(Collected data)
....
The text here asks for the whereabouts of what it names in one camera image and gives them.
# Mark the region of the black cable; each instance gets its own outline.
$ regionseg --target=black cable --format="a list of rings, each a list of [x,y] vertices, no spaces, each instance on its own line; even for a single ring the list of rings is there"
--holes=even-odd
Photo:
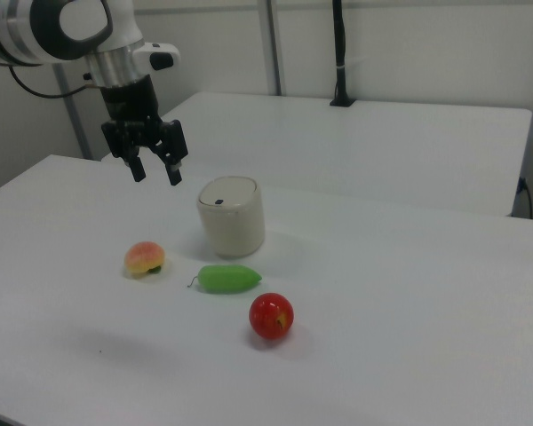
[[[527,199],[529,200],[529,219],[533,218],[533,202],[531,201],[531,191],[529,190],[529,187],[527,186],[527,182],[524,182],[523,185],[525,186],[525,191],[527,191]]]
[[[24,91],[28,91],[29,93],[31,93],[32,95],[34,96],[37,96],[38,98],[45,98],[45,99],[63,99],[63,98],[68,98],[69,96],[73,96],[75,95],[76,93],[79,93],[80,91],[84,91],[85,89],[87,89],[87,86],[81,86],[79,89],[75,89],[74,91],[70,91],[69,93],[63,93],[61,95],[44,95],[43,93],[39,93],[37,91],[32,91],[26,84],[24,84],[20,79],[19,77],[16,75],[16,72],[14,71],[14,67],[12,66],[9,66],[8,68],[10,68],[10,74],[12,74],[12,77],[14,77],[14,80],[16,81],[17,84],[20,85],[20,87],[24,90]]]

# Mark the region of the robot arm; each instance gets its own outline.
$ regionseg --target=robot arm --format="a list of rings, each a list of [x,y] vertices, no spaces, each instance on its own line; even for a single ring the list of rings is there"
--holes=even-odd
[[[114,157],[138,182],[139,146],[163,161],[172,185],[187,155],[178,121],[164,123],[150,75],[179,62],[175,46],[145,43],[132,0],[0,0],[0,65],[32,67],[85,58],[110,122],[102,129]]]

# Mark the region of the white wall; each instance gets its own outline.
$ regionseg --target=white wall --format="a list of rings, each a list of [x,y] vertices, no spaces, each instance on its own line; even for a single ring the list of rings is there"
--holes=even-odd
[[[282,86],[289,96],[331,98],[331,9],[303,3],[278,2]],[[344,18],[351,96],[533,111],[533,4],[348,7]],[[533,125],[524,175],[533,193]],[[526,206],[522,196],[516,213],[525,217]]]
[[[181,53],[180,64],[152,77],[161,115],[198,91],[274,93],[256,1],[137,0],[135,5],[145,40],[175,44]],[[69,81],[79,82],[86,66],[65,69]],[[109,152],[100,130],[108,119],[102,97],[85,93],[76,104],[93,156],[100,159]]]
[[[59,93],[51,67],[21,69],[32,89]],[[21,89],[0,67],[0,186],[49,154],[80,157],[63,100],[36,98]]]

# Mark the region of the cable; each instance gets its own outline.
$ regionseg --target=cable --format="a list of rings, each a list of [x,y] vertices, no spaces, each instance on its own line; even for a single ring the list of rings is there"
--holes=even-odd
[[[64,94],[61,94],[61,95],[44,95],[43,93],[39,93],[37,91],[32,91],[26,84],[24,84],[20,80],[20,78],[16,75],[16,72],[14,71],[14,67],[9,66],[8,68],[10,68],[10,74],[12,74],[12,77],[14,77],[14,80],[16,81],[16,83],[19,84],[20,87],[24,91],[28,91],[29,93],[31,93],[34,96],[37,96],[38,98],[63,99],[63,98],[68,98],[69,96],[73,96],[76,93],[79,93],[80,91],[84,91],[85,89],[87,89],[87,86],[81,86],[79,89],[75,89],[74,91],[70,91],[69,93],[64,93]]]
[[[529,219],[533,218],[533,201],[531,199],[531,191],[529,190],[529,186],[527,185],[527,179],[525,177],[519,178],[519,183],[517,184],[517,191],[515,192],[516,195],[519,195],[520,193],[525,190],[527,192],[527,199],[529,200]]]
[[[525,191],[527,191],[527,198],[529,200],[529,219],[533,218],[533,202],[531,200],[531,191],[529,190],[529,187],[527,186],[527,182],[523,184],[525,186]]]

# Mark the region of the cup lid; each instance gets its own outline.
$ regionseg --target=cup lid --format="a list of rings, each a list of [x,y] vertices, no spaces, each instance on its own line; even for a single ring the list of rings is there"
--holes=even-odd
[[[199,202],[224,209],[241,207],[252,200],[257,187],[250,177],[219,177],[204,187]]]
....
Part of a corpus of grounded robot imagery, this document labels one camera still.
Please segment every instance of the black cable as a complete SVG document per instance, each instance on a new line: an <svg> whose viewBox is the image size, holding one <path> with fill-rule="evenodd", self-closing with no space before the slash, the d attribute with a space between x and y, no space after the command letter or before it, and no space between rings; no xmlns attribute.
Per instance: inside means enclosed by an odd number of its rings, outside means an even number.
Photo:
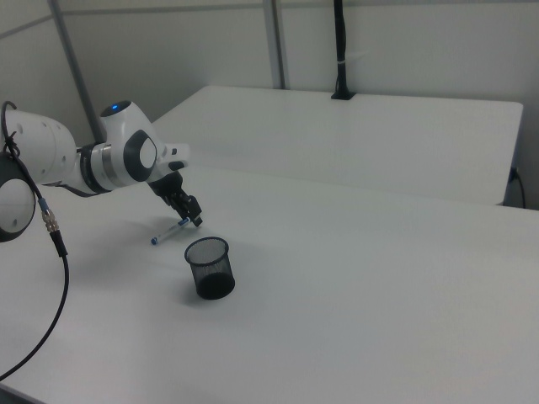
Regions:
....
▶ [ACTION ITEM]: Out of the preceding entries, pull every line containing the string "there".

▶ [REPLY]:
$ regionseg --target=black cable --format="a list of rings, each a list of [x,y] vertices, no spaces, each instance on its own line; even for a single ring the list of rings is there"
$ regionseg --target=robot arm --format="a list of rings, each a list of [x,y] vertices, no spaces, each instance on its own line; even for a single ring the list of rings is there"
$ regionseg --target=white wall --format="a list of rings, each a list of [x,y] vertices, no spaces, each instance on its own line; even for a single ring the list of rings is there"
$ regionseg --target=cable --format="a list of rings, each a list of [x,y] vertices, no spaces, each instance on its own line; even for a single ring the list of rings is there"
$ regionseg --target=cup lid --format="a list of rings, each a list of [x,y] vertices, no spaces, each instance on its own line; even for a single ring the list of rings is there"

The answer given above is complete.